Event Designer Bobby Garza In Austin, In a Pandemic: Looking Back On 16 Months of Ups and Downs

Event Designer Bobby Garza In Austin, In a Pandemic: Looking Back On 16 Months of Ups and Downs

When the concert business shut down in March 2020, Bobby Garza abruptly shifted from putting on live events to tearing them down — his company, Austin-based Forefront Networks, had to cancel the California food-and-music festival Yountville Live later that month. In early April, his life changed even more dramatically: Forefront furloughed 30 percent of its staff, including him.

As part of Billboard‘s efforts to best cover the coronavirus pandemic and its impacts on the music industry, we will be speaking with Garza, a 44-year-old former Forefront creative team leader who used to be general manager of festival producer Transmission Events, every other week to chronicle his experience throughout the crisis. As of early January, he is now vice president of programs and community outreach at the Long Center, a performing-arts facility in Austin, which, among other things is working on dispersing emergency SAVES grants worth tens of thousands of dollars to struggling local concert venues.

(Read the latest installment here and see the full series here.)

Note: This is the 34th and final installment of this Q&A series with Garza, due to the (almost?) end of the pandemic. “I feel like this is the conversation where we sort out what our belongings are and go our separate ways,” he says with a laugh. “Who’s keeping the dog?”

Over the past 16 months, what has the concert business done right and wrong?

The industry was both more initially fragile and also more resilient than I anticipated. As I was seeing friends get laid off, or people I knew that had businesses closing their doors, I also saw venue operators figure it out. I saw production companies get super-scrappy. I’m at the Long Center right now and we’re having an all-team meeting talking about how we made it through all this stuff and what the future holds. I hope other organizations are going through the same: “We barely made it, but we made it, and we’re here.” The stuff that NIVA is doing and the activism coming out of a really bad thing is encouraging to me.

Let’s go back to the very beginning when all those terrible things were happening and you lost your job.

Pick that scab, Steve!

How were you were feeling psychologically then, and how is it different now?

I’m more hopeful than probably I’ve been in two years. I was petrified, thinking about how I was going to provide for my kids, which is something I never had to consider before. But it made me empathize with my mom, who was a single mother working multiple jobs. “Man, it’s going to be driving Lyft or Uber or working at 7-Eleven if I have to.” I had never mentally been there before.
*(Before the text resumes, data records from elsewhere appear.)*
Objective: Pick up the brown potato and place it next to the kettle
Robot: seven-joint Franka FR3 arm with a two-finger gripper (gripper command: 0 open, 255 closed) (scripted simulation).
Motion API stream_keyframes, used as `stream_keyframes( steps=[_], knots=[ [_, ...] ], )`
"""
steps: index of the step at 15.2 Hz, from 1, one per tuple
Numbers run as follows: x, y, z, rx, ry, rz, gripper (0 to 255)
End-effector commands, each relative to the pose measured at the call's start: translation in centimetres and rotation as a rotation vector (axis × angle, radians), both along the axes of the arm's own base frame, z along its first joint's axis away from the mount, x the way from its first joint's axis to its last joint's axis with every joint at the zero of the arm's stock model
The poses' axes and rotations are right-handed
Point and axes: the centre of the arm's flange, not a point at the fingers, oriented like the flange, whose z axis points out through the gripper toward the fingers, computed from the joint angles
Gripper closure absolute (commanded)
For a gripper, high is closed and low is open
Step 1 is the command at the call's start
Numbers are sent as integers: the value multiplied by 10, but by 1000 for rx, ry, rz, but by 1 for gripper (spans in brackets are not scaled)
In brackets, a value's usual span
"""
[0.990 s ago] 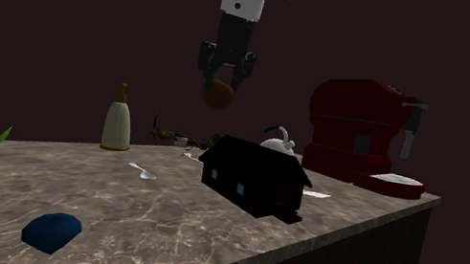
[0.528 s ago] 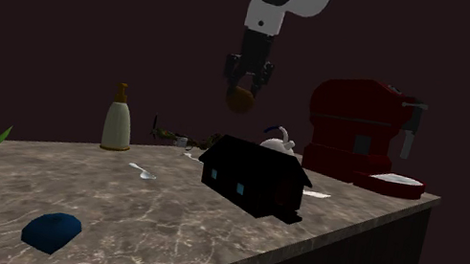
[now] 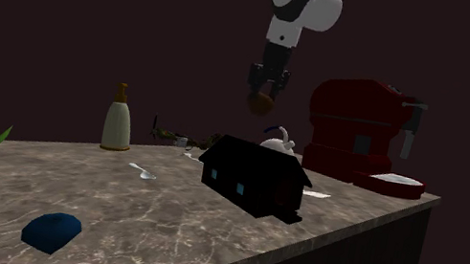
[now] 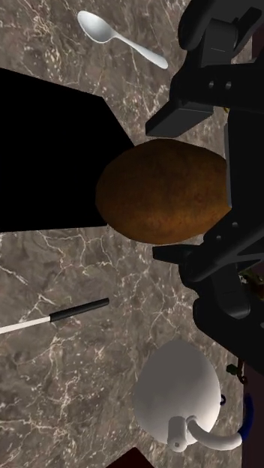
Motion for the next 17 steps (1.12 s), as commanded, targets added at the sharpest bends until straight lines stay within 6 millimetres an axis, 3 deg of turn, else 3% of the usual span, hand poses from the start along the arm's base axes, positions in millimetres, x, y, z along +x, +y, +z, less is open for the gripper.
stream_keyframes(
  steps=[1,17],
  knots=[
    [12,-22,0,-1,0,2,255],
    [101,-213,0,-1,0,2,255]
  ],
)
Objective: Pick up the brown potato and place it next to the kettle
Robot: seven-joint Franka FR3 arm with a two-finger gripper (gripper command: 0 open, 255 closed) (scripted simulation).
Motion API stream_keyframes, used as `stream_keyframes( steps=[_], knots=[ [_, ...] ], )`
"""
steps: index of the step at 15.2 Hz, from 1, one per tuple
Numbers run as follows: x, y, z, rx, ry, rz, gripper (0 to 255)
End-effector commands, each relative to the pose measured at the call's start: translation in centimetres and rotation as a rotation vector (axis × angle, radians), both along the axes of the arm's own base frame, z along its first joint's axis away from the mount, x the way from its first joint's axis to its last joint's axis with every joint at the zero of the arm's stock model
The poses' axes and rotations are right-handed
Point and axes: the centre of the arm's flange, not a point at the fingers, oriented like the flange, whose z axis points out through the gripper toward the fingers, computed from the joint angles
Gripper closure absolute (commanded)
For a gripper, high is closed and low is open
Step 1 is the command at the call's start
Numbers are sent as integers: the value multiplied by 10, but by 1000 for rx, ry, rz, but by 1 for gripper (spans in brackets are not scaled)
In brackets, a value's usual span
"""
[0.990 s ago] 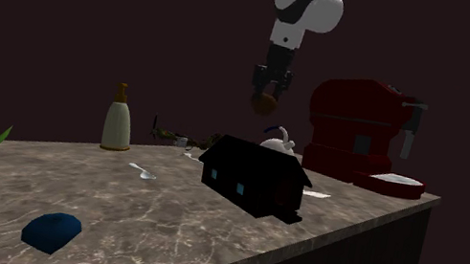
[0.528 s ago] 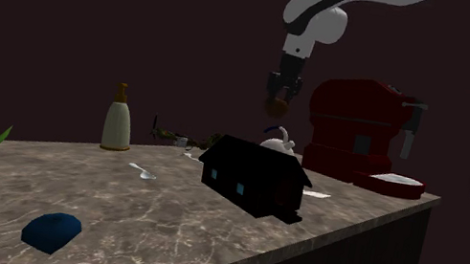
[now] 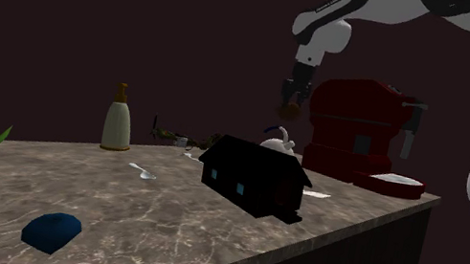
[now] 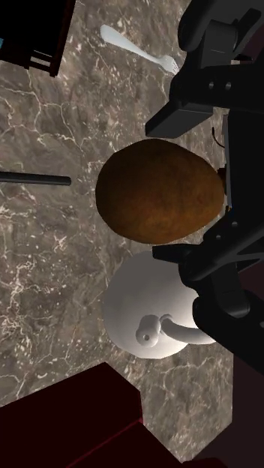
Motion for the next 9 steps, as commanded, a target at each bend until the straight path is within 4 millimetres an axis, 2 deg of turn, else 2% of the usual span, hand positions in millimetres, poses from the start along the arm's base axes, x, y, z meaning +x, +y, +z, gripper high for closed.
stream_keyframes(
  steps=[1,2,9],
  knots=[
    [10,-28,3,0,0,1,255],
    [14,-35,3,0,0,1,255],
    [14,-35,-34,0,0,1,255]
  ],
)
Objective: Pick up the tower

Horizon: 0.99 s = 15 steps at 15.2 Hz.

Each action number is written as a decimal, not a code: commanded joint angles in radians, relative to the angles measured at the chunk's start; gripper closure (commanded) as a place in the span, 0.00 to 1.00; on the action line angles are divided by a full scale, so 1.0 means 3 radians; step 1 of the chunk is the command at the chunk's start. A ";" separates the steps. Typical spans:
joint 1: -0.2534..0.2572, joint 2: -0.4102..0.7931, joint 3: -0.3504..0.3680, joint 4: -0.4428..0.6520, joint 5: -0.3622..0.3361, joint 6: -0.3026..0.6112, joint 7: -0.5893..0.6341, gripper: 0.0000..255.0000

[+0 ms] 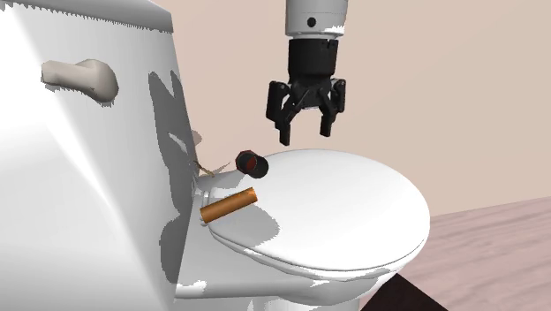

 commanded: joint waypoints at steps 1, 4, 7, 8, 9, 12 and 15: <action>0.0009 0.0284 -0.0021 0.0151 0.0002 0.0091 -0.0055 0.00; 0.0022 0.0698 -0.0040 0.0424 0.0016 0.0171 -0.0125 0.00; 0.0030 0.1116 -0.0051 0.0739 0.0034 0.0214 -0.0193 0.00; 0.0032 0.1257 -0.0054 0.0854 0.0041 0.0220 -0.0214 0.00; 0.0033 0.1398 -0.0056 0.0974 0.0048 0.0222 -0.0236 0.00; 0.0032 0.1831 -0.0057 0.1368 0.0070 0.0199 -0.0296 0.00; 0.0026 0.2279 -0.0051 0.1822 0.0090 0.0133 -0.0349 0.00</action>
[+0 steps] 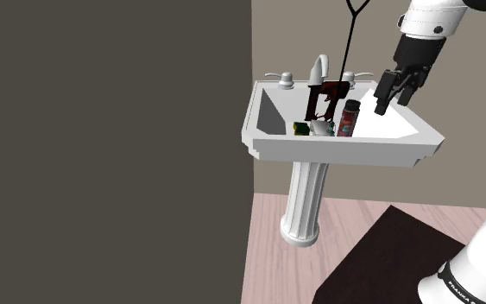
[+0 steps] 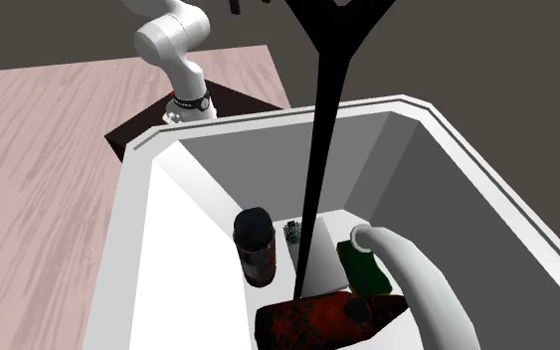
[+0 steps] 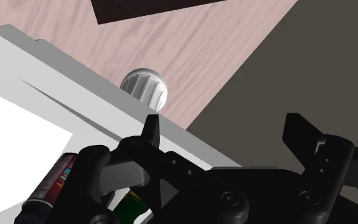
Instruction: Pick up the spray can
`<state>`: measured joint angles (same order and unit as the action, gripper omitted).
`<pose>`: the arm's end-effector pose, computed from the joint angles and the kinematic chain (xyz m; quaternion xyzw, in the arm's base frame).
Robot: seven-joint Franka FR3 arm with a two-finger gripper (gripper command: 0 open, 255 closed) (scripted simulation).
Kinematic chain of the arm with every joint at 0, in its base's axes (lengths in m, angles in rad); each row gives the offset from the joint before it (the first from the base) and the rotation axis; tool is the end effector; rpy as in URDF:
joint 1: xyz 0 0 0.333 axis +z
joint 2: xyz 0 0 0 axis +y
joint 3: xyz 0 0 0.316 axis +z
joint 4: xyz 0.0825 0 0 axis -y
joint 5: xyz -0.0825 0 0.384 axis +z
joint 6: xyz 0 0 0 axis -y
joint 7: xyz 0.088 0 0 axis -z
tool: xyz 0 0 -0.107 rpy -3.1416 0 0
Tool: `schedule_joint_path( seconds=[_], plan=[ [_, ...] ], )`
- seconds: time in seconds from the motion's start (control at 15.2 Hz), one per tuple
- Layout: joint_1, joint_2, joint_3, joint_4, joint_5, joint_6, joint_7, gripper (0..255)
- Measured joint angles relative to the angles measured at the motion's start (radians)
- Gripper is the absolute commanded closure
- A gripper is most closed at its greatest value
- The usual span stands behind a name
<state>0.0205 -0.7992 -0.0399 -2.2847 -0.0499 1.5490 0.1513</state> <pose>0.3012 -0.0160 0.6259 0.9962 -0.0810 0.0322 0.0083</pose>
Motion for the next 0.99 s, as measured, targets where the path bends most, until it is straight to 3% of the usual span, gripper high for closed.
schedule_joint_path(
  seconds=[0.33,0.99],
  plan=[
    [-0.014,0.050,-0.051,-0.007,-0.034,0.059,-0.053,0],
    [-0.047,0.309,-0.225,0.088,-0.104,0.243,-0.236,0]
  ],
)
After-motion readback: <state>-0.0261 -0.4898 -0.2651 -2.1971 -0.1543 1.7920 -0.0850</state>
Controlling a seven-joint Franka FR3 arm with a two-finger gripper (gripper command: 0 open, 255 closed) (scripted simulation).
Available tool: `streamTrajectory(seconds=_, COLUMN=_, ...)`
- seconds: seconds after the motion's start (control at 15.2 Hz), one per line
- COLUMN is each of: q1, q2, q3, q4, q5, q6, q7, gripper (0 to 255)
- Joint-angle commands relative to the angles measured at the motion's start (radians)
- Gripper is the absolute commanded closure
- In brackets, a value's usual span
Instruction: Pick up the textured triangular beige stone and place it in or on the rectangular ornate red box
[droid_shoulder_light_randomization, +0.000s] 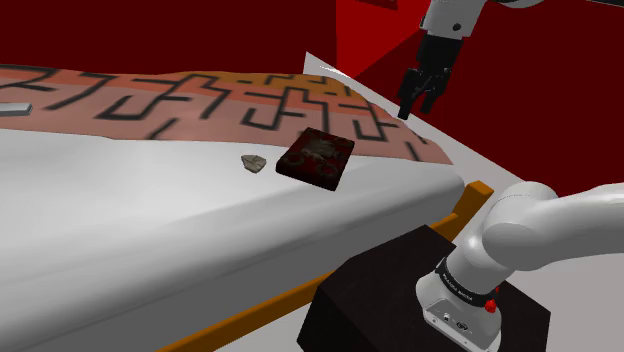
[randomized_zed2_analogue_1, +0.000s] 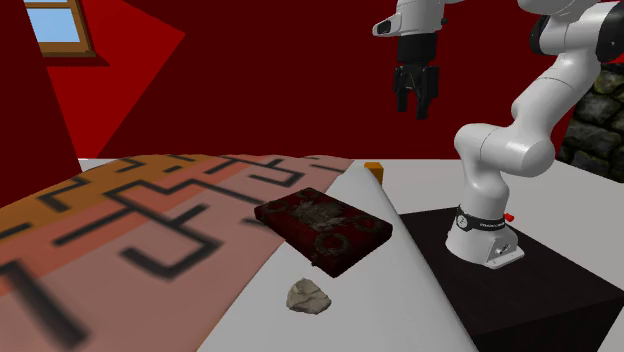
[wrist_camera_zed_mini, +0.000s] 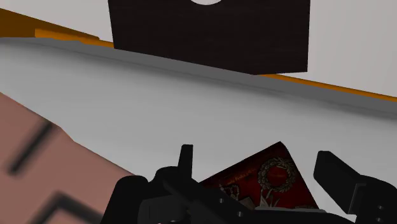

Then trying to provide other things for my kids that school provided for them — that was a really challenging time. I wasn’t equipped for that and I’m certainly not trained for that. It was pretty dismal. And talking to all my friends working for this industry who were like, “I don’t know what the hell I’m going to do,” and seeing people who didn’t make it through to the end of this thing for whatever reasons, health or mental health.

What good things have come out of the last 16 months, for the industry?

When I was laid off and worrying about paying bills, I didn’t really have the headspace to do much more than I was doing. Now my brain is moving in a direction and talking with our executive team about this incredible resource we have with the Long Center and how we can be of service to other organizations, other businesses and artists.

What are you thinking as far as new ideas and the change you’d like to come up with?

One of the things we learned over the last year and a half was focusing on local artists is a good thing and really doubling down on that stuff is incredibly important and vital. And I don’t want to lose that, and [thinking about] whether we’re as inclusive as possible, whether we’re missing certain voices. Drop-ins for BIPOC or women-led bands were 81%. For our online series Good Vibes Only, that was like 67%. What that tells us is we can be successful and maintain these values of diversity and inclusion.

How much did last summer’s Black Lives Matter activism impact what you’re doing at the Long Center?

100%. Our CEO Cory Baker, when she was giving her all-staff presentation, was like, “Social justice is important. We need to continue to think about that.” That’s the first time the Long Center has taken a stand to say Black Lives Matter. We’re having these deeper conversations about creating more entrenched relationships with the right organizations. There’s a Black cultural district here called Six Square and we’ve been working with them. It started with get-to-know-you stuff and we shared some playlists and talked about what we like and what our influences are, which people never do in business because we never have the time, but we had time this time. It evolved to us hosting one of their bigger events of the year at the Long Center this year. They had Big Freedia come out and a local DJ, Kay Cali. I was talking to their CEO last night and she was like “we’re not done,” and I said, “Absolutely, we’re not done.”

What one thing comes to mind about your personal life over the past 16 months?

The frequency and duration with which I got to spend time with my kids. I find myself missing them now more when they’re gone, like we just came back from the beach and had these conversations about “remember when, this last year, that was so much fun . . .” We’ve created some really cool traditions, like playing ukulele together, and watching Marvel shows together, and some of it feels like mundane day-to-day stuff, but that is really the guts of everything that holds me together. Absent being stuck in the same house, we never would have done that.